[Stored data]
^^^^^^^^

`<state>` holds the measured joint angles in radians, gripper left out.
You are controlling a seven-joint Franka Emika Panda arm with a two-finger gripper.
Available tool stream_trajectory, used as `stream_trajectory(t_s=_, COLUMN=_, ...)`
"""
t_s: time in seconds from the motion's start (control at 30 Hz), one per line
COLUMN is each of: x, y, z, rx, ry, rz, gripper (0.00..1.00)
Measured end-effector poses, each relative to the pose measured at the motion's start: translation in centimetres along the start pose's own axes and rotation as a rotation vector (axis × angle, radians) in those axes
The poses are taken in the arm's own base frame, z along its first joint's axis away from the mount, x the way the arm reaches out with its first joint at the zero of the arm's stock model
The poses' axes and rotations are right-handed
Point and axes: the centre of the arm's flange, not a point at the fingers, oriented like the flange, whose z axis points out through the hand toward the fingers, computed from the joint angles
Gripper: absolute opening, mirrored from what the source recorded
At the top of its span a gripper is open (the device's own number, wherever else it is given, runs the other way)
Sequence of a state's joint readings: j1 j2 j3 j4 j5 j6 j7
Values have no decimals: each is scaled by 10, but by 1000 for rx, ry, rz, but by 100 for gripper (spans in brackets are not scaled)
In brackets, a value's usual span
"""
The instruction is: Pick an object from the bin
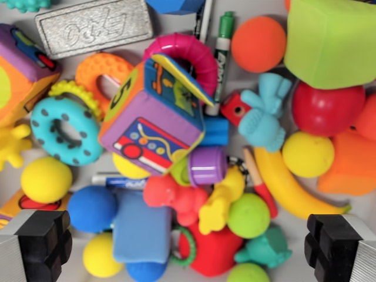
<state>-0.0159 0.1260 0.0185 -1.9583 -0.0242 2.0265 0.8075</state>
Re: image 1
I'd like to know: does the yellow toy banana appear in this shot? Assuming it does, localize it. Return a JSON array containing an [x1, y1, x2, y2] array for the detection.
[[253, 146, 353, 220]]

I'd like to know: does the yellow foam ball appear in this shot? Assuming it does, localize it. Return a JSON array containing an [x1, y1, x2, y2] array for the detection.
[[112, 152, 151, 180], [82, 232, 125, 278], [281, 130, 335, 179], [20, 156, 73, 204]]

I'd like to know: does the red shiny ball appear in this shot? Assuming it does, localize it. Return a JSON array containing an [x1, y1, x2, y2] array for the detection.
[[291, 79, 367, 137]]

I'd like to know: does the small red plastic block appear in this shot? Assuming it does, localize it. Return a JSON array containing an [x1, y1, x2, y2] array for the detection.
[[219, 90, 254, 127]]

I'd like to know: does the yellow gear teether ring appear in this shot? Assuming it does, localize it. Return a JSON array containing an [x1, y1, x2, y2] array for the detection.
[[48, 79, 103, 122]]

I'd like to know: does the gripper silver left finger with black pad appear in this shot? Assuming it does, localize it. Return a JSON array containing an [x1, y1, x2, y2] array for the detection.
[[0, 209, 73, 282]]

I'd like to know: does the yellow rubber figure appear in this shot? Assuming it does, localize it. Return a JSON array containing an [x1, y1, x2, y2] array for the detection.
[[197, 166, 246, 236]]

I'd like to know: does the orange purple fabric cube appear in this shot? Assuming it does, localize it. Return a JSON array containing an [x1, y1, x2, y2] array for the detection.
[[0, 23, 63, 127]]

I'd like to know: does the green foam ball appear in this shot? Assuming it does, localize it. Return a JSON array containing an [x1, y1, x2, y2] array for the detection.
[[227, 192, 271, 240], [226, 262, 271, 282]]

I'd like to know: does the pink ribbed plastic ring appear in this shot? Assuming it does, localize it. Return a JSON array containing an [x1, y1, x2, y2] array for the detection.
[[142, 32, 219, 103]]

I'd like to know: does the teal dotted ring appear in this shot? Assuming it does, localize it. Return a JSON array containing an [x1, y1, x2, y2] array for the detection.
[[30, 96, 104, 167]]

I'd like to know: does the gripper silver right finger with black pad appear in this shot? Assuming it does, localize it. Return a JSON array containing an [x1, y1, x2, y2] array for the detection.
[[304, 213, 376, 282]]

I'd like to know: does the lime green plastic cup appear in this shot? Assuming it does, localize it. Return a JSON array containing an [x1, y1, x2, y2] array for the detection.
[[169, 158, 192, 186]]

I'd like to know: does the teal rubber figure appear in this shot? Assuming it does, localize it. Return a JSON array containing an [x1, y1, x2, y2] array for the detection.
[[234, 225, 293, 268]]

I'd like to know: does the blue foam polyhedron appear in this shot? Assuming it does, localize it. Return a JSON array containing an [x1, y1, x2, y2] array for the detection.
[[146, 0, 206, 16]]

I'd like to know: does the yellow rubber hand toy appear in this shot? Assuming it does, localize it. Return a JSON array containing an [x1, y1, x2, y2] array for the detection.
[[0, 123, 33, 173]]

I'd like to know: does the orange fabric cube red print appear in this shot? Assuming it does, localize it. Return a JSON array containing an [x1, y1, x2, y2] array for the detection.
[[0, 189, 73, 230]]

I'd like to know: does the teal bumpy ball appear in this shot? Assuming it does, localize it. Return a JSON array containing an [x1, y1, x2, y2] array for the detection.
[[5, 0, 52, 14]]

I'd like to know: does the blue foam ball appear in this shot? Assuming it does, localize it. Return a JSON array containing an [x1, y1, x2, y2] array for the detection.
[[125, 259, 169, 282], [66, 185, 119, 234]]

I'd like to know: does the wooden stick red handle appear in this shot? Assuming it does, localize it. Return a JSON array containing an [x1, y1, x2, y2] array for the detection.
[[242, 147, 278, 219]]

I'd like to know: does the red rubber figure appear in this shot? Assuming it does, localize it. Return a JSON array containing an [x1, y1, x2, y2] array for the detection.
[[142, 174, 209, 227]]

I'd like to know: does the orange rubber toy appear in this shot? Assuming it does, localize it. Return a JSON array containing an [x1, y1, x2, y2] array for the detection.
[[352, 93, 376, 142]]

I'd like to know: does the blue soft foam block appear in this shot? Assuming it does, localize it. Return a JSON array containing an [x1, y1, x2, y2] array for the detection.
[[112, 190, 173, 264]]

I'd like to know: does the blue dry erase marker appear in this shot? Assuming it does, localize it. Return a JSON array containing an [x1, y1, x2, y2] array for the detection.
[[91, 174, 148, 190]]

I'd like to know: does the light blue rubber figure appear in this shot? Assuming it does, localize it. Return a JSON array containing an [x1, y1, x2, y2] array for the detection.
[[237, 72, 293, 153]]

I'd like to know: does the black marker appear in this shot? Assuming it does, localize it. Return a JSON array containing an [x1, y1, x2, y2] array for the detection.
[[192, 0, 214, 43]]

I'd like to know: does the red soft block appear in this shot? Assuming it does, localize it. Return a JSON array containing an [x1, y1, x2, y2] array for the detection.
[[177, 222, 245, 277]]

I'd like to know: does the blue ridged plastic block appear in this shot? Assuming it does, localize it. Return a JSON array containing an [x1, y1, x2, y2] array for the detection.
[[201, 116, 230, 147]]

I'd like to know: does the orange foam block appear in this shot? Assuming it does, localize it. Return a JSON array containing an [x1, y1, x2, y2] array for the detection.
[[317, 128, 376, 197]]

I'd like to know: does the purple plastic cup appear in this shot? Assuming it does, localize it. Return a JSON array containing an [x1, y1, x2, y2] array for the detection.
[[187, 146, 229, 187]]

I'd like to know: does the green dry erase marker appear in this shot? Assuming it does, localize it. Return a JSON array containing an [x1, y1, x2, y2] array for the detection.
[[204, 11, 236, 116]]

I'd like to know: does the orange bumpy teether ring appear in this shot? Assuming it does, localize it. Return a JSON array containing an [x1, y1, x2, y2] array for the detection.
[[75, 52, 139, 116]]

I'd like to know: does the lime green foam cube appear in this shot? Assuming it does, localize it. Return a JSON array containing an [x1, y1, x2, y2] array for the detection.
[[283, 0, 376, 90]]

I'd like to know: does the purple fabric cube number five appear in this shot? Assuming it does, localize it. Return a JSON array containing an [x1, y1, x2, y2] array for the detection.
[[98, 53, 217, 176]]

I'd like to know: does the orange foam ball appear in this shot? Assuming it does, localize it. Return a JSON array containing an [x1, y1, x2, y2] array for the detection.
[[230, 16, 287, 73]]

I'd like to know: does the green gear teether ring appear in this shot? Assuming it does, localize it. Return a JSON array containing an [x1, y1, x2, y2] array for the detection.
[[169, 225, 198, 267]]

^^^^^^^^

== TASK BRIEF ==
Copy all lines from the data above that contain the word "start".

== WRITTEN SOLUTION ==
t_s: time in seconds from the motion's start (control at 30 Hz), one per line
Measured end-effector poses, each relative to the pose measured at the motion's start: translation in centimetres along the start pose's own axes and rotation as a rotation vector (axis × angle, radians) in those axes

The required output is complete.